* DATA BELOW
==*==

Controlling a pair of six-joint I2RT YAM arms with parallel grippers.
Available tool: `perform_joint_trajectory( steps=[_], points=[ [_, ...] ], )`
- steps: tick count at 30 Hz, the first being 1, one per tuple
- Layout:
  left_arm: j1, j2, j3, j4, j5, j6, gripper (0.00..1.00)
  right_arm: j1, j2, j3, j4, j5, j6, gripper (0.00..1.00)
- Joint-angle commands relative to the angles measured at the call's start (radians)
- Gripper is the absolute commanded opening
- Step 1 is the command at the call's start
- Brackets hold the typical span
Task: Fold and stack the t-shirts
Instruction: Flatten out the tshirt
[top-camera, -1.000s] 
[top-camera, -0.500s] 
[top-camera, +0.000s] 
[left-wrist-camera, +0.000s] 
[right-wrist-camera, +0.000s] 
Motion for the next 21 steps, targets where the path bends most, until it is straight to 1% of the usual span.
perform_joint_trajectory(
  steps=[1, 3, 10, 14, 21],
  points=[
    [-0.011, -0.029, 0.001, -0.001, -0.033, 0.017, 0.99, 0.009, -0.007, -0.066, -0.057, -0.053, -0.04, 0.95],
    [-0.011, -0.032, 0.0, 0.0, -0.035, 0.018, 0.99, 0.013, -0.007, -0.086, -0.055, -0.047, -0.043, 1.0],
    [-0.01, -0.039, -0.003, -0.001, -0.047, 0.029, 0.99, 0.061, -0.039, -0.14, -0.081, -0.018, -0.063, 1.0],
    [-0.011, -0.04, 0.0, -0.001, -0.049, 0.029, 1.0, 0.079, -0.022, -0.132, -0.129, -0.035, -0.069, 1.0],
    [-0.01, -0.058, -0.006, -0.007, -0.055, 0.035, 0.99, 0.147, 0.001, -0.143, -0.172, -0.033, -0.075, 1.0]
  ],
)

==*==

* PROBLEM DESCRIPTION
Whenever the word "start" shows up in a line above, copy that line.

* THE COMPLETED TASK
- Joint-angle commands relative to the angles measured at the call's start (radians)
- Step 1 is the command at the call's start

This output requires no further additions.